Mein persoenlicher Eindruck: 'Trotzdem' und 'dennoch' sind fuer mich
im Prinzip gleichwertig. Allerdings wuerde ich 'dennoch' eher
beim Schreiben verwenden als beim Sprechen. Damit ist 'dennoch'
(wenn man so will) ein wenig 'literarischer'.
'Freilich' klingt fuer mich altertuemlich oder nach (suedlichem)
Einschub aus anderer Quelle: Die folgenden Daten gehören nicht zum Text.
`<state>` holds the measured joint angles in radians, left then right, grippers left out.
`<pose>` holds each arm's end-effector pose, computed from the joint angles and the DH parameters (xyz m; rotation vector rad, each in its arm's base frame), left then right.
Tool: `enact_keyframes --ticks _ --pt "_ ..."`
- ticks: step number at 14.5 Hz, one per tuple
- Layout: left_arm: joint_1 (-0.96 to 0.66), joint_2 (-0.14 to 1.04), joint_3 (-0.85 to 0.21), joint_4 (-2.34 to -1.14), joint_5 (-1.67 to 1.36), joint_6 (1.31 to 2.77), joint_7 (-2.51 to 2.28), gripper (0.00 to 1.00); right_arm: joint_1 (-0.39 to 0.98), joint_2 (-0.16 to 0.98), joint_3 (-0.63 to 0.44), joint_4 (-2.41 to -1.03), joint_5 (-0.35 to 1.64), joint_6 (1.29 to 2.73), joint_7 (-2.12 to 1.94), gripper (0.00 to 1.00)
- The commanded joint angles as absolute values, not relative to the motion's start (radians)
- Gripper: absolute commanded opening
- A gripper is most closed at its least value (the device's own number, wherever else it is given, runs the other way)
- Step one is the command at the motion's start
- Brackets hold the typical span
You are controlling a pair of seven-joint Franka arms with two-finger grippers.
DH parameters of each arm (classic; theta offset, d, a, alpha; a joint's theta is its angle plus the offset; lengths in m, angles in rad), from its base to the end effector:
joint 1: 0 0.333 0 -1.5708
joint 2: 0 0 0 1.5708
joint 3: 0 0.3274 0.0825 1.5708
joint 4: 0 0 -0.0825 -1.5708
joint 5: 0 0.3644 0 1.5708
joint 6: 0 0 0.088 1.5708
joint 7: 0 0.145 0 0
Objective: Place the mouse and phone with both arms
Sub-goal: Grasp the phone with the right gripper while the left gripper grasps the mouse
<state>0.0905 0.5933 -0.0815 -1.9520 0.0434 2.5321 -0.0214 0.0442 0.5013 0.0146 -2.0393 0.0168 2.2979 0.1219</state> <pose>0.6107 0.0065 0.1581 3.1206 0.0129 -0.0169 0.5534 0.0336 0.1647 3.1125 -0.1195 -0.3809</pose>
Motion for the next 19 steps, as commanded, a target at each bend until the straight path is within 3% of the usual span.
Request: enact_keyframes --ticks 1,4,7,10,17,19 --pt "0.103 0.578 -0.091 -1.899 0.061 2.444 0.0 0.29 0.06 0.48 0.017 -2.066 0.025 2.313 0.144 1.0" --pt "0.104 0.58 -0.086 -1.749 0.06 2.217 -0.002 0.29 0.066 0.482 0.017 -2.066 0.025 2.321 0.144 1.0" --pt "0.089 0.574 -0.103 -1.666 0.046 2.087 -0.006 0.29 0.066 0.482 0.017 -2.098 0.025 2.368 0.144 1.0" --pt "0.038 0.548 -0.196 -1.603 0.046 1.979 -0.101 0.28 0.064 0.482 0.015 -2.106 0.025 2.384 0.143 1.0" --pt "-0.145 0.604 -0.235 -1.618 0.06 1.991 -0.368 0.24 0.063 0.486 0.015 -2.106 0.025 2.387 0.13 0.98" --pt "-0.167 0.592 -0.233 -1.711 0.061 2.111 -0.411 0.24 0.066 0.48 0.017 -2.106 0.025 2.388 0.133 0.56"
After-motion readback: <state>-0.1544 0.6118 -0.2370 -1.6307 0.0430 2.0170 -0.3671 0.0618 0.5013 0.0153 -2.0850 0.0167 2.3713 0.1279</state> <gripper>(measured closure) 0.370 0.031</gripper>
Sprachraum. Hier (Raum Frankfurt) wuerde ich es von selbst nicht
verwenden, und habe es auch nicht gehoert. In anderen Regionen
Deutschlands oder in Oesterreich ist es aber durchaus ueblich.
- Dirk
>:> Gibt es einen Unterschied in der Bedeutung bzw. Verwendung zwischen
>:> DENNOCH und TROTZDEM und zwischen FREILICH und ALLERDINGS?
>Mein persoenlicher Eindruck: 'Trotzdem' und 'dennoch' sind fuer mich
>im Prinzip gleichwertig. Allerdings wuerde ich 'dennoch' eher
>beim Schreiben verwenden als beim Sprechen. Damit ist 'dennoch'
>(wenn man so will) ein wenig 'literarischer'.
Ich stimme damit ueberein, dass die Woerter dasselbe bedeuten.
"Dennoch" ist fuer mich (ich lebe in Bayern) eindeutig mittel- und
norddeutsch. Aus Gruenden, die ich hier schon diskutiert habe,
betrachten viele die norddeutschen Eigenheiten als richtigeres oder
formaleres Deutsch. Ich wuerde das als die Erklaerung dafuer nehmen,
dass Dirk Thierbach "dennoch" als "literarischer" empfindet.
>'Freilich' klingt fuer mich altertuemlich oder nach (suedlichem)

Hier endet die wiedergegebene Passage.